_Task directions_.
Every line below that holds the word "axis" counts once; please tally them and give only the total.

_Material provided_.
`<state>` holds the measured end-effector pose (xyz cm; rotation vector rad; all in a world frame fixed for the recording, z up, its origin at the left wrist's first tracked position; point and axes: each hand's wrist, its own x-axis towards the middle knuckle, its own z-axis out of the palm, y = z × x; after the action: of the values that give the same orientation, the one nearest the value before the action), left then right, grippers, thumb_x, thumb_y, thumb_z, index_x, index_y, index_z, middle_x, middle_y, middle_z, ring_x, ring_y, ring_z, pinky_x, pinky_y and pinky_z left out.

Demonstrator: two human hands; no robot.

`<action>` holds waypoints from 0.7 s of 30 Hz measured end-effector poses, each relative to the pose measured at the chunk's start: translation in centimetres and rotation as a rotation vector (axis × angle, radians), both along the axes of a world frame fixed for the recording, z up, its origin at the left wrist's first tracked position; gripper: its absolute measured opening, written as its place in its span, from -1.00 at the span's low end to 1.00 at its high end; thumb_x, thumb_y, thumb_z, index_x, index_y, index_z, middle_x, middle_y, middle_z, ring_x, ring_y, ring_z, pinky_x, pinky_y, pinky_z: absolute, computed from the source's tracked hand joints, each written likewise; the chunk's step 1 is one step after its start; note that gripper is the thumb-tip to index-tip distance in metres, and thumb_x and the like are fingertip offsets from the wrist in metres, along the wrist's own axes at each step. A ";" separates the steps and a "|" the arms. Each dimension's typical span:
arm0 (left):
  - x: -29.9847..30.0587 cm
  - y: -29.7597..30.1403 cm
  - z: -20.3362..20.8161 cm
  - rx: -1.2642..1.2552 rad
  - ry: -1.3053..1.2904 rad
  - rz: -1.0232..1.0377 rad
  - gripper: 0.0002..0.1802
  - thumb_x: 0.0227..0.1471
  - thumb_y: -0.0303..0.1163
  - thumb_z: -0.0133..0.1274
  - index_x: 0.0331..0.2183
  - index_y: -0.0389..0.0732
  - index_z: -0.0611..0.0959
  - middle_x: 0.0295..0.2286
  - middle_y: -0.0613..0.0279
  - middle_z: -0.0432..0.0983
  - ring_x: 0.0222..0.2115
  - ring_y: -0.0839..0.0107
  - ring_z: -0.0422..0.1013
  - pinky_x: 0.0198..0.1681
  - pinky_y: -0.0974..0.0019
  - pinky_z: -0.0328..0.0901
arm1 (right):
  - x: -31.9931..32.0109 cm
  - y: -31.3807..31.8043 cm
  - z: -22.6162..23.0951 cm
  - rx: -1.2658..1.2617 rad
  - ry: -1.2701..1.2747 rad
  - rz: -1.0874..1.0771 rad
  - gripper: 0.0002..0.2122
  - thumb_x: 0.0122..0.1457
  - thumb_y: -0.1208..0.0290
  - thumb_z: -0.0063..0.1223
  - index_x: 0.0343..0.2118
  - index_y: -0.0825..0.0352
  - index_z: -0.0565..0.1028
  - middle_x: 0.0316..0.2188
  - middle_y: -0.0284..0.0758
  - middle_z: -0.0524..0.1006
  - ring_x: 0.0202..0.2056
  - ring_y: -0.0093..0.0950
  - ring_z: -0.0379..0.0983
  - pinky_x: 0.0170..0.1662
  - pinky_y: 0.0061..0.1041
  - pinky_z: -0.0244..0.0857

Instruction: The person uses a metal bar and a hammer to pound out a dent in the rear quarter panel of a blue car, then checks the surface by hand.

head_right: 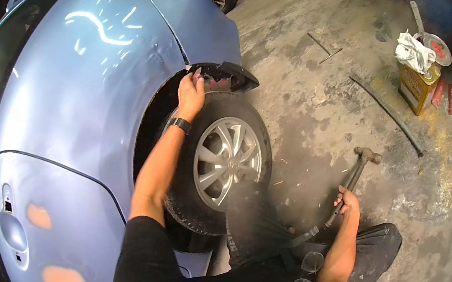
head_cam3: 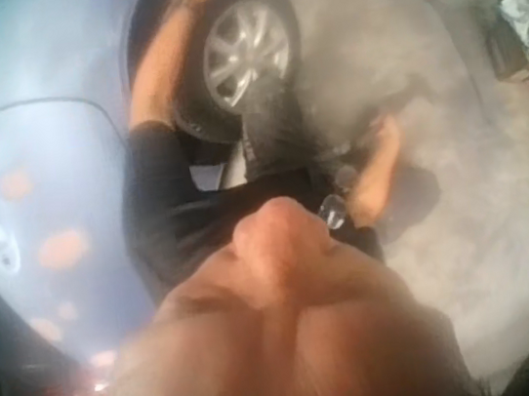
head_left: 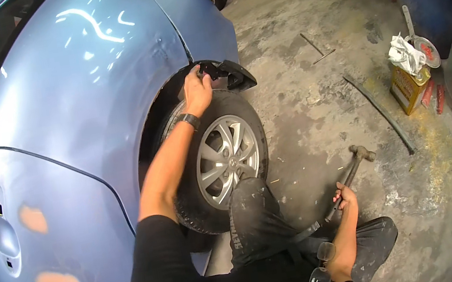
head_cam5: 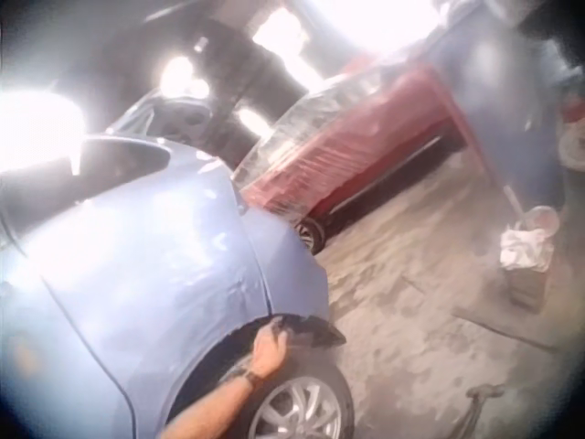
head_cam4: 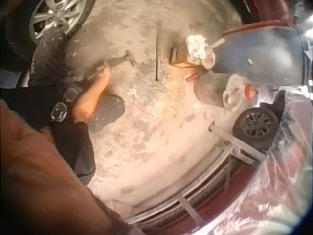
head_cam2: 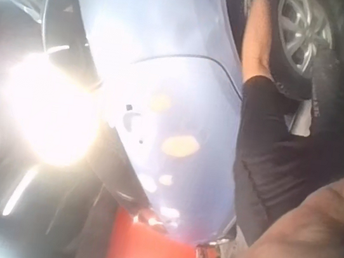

_The answer_.
2